» **ASSIGNMENT**: Once every line containing "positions" has been counted, report the total for the data and nothing else.

==== RECORDED DATA ====

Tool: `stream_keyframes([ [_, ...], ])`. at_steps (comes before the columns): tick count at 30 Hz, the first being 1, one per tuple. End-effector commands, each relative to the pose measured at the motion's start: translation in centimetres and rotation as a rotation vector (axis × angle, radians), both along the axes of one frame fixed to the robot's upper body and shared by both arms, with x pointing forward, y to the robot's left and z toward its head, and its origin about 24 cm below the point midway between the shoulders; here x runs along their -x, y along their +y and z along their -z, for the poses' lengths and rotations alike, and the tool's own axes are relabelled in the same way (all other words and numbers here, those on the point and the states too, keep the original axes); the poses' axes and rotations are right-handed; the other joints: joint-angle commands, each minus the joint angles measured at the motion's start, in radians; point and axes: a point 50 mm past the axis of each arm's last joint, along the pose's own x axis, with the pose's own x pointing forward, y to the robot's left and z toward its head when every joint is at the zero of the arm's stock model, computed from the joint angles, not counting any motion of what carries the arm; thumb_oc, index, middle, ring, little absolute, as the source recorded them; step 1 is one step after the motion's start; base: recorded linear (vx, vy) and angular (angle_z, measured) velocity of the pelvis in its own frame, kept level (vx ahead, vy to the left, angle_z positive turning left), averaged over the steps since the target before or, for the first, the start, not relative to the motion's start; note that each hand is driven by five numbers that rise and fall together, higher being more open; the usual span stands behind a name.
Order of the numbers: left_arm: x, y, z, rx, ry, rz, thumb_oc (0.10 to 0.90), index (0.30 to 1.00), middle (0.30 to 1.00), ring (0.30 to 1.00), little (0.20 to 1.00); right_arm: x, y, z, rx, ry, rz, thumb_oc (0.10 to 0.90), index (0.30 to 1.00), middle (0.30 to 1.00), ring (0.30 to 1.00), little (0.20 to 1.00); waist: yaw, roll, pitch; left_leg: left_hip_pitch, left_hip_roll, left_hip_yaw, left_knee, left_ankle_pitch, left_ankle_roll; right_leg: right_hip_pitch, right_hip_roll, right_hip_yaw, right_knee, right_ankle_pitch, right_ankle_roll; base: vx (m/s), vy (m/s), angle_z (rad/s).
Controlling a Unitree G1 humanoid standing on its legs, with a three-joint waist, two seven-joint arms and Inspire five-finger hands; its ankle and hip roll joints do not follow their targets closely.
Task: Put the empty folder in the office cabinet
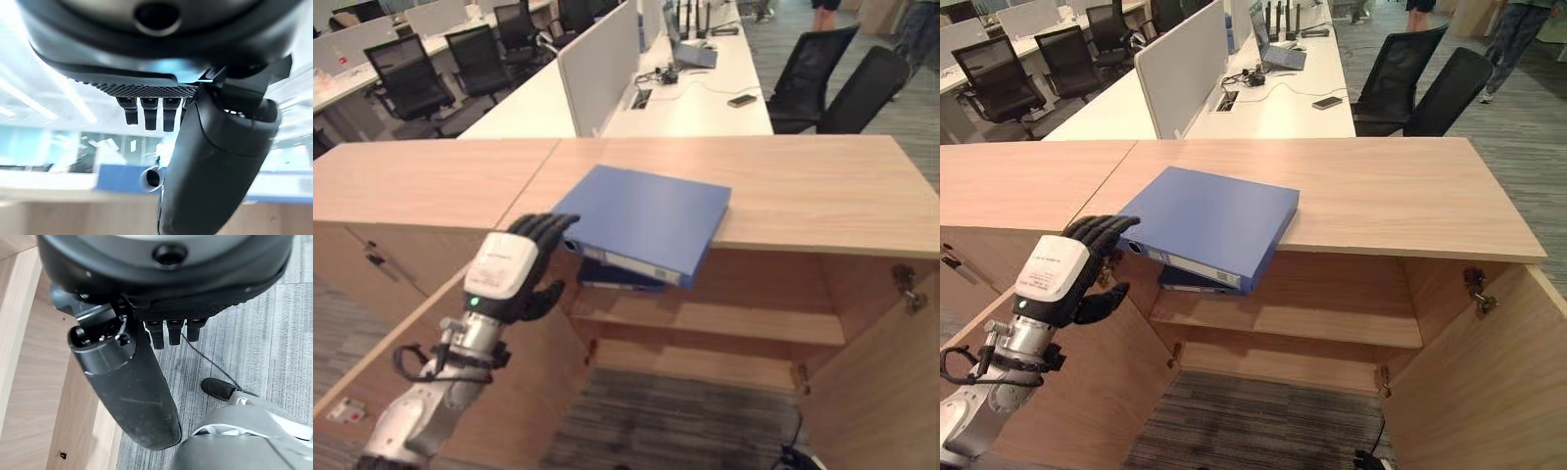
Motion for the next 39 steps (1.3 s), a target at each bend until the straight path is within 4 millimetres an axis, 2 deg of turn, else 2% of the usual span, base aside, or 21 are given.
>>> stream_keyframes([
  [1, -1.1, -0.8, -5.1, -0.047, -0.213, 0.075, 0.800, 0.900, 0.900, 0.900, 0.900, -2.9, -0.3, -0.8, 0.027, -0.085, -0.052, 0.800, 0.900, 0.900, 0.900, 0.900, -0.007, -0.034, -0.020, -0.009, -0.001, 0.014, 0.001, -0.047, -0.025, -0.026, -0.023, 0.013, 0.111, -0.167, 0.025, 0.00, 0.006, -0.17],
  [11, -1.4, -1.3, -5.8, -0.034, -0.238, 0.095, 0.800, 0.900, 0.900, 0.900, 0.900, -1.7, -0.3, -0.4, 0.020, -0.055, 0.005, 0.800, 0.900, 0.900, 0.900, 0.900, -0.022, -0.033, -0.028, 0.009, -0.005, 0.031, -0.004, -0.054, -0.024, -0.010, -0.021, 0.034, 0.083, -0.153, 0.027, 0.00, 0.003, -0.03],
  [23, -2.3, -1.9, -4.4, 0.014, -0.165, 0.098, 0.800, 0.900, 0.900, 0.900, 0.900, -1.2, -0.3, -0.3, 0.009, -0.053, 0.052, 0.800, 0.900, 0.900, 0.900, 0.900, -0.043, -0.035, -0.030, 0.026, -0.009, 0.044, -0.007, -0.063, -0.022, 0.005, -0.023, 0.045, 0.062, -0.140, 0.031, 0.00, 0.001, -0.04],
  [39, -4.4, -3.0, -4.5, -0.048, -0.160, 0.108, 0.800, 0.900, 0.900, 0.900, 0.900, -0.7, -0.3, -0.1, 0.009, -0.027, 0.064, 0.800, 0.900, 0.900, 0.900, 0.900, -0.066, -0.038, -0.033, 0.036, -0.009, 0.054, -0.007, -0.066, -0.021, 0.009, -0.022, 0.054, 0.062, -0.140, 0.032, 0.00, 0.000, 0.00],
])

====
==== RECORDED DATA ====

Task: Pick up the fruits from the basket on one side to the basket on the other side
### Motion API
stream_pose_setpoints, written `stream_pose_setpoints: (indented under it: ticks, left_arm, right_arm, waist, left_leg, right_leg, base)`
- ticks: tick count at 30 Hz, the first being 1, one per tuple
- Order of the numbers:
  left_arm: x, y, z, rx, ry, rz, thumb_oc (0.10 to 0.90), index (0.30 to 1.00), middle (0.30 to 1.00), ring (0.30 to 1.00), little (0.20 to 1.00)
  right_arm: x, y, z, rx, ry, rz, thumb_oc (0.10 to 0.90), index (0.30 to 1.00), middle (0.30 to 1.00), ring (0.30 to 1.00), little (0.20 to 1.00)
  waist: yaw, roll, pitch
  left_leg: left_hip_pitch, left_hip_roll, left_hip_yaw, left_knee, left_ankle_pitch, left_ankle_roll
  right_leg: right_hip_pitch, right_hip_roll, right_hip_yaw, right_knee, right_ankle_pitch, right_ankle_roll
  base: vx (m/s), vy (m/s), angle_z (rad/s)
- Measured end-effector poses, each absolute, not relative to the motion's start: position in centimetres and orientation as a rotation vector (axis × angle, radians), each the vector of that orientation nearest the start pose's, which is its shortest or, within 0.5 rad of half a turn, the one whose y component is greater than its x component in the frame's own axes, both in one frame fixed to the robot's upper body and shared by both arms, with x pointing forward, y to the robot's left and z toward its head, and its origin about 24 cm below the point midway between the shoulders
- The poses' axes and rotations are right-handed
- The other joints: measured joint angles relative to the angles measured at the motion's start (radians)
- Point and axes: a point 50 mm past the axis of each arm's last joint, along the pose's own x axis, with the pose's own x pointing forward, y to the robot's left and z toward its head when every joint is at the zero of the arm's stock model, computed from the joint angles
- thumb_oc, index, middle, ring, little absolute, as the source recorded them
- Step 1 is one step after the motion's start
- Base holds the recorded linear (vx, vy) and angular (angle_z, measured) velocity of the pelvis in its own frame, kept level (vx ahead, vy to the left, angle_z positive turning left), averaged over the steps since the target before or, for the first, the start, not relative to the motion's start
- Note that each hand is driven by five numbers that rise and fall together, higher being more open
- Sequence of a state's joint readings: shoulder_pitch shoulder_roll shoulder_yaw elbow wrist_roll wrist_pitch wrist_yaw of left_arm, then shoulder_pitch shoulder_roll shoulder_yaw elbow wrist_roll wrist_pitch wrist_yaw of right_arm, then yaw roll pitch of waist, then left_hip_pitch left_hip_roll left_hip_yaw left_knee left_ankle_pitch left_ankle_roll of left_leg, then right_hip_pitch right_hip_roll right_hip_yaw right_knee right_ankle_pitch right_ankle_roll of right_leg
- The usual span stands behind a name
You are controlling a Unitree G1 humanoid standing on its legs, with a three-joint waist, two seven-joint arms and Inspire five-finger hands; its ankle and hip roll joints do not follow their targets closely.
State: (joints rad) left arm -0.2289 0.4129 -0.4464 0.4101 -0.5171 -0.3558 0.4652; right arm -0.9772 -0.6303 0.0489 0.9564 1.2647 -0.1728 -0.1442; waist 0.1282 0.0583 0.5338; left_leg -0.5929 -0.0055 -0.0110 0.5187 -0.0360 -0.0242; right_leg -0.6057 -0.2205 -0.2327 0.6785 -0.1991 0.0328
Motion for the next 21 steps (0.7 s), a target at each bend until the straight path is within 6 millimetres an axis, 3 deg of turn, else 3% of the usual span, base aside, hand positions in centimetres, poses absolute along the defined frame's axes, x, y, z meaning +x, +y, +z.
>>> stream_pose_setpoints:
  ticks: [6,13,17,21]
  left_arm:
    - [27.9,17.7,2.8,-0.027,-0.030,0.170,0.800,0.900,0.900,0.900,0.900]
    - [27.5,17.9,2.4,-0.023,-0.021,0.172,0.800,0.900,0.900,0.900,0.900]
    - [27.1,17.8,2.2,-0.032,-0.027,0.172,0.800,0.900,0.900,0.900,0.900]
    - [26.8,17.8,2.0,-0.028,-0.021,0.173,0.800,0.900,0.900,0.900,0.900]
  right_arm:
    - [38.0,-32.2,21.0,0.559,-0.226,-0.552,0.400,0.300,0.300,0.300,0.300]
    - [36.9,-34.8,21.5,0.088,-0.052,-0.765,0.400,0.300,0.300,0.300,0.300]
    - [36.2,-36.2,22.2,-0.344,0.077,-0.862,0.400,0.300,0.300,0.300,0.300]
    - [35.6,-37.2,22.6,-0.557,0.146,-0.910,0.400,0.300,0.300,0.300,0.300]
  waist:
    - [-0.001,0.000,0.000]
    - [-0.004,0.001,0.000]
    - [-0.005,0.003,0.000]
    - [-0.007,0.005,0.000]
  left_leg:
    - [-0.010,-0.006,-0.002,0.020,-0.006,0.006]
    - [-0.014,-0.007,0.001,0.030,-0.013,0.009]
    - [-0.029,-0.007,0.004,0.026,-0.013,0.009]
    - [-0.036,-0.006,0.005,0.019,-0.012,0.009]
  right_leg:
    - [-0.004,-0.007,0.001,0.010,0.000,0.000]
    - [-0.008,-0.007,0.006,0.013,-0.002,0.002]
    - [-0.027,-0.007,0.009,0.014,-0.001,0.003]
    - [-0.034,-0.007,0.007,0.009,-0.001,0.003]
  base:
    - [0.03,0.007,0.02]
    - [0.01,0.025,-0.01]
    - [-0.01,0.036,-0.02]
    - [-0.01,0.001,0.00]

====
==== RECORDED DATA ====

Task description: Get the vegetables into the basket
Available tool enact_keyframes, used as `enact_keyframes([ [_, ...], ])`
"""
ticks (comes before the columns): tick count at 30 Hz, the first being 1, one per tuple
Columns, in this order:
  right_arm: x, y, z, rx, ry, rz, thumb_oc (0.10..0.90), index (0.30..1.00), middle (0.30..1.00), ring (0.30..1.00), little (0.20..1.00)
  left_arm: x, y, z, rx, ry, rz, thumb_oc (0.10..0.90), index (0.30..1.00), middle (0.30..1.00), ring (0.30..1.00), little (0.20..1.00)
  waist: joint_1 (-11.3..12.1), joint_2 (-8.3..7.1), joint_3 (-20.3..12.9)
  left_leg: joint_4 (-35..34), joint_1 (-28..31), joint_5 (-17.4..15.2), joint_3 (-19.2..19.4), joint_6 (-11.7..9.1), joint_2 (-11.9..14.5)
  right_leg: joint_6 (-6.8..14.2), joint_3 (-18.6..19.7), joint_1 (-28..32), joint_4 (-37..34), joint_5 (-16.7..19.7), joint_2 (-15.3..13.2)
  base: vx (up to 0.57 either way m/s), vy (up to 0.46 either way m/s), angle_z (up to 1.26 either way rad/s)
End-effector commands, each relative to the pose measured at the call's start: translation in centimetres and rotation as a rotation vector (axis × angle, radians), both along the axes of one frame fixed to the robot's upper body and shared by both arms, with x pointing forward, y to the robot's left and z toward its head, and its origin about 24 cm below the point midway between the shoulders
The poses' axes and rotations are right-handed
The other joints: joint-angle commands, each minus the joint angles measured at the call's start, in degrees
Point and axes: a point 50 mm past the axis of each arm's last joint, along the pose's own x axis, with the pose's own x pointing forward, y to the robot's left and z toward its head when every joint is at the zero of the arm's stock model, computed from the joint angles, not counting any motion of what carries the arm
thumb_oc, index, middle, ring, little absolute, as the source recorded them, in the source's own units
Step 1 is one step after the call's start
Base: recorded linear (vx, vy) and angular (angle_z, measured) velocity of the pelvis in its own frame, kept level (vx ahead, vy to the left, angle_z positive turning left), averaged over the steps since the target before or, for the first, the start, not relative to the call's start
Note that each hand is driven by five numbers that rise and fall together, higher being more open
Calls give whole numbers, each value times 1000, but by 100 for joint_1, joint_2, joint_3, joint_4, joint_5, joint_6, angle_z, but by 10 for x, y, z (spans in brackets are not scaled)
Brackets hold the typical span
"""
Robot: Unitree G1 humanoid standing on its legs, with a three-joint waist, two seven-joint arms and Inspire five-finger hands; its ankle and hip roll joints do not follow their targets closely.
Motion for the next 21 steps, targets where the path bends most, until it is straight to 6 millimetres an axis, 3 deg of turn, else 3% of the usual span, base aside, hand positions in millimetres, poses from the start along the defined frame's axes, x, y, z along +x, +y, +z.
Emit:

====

» **EXERCISE SOLUTION**: 2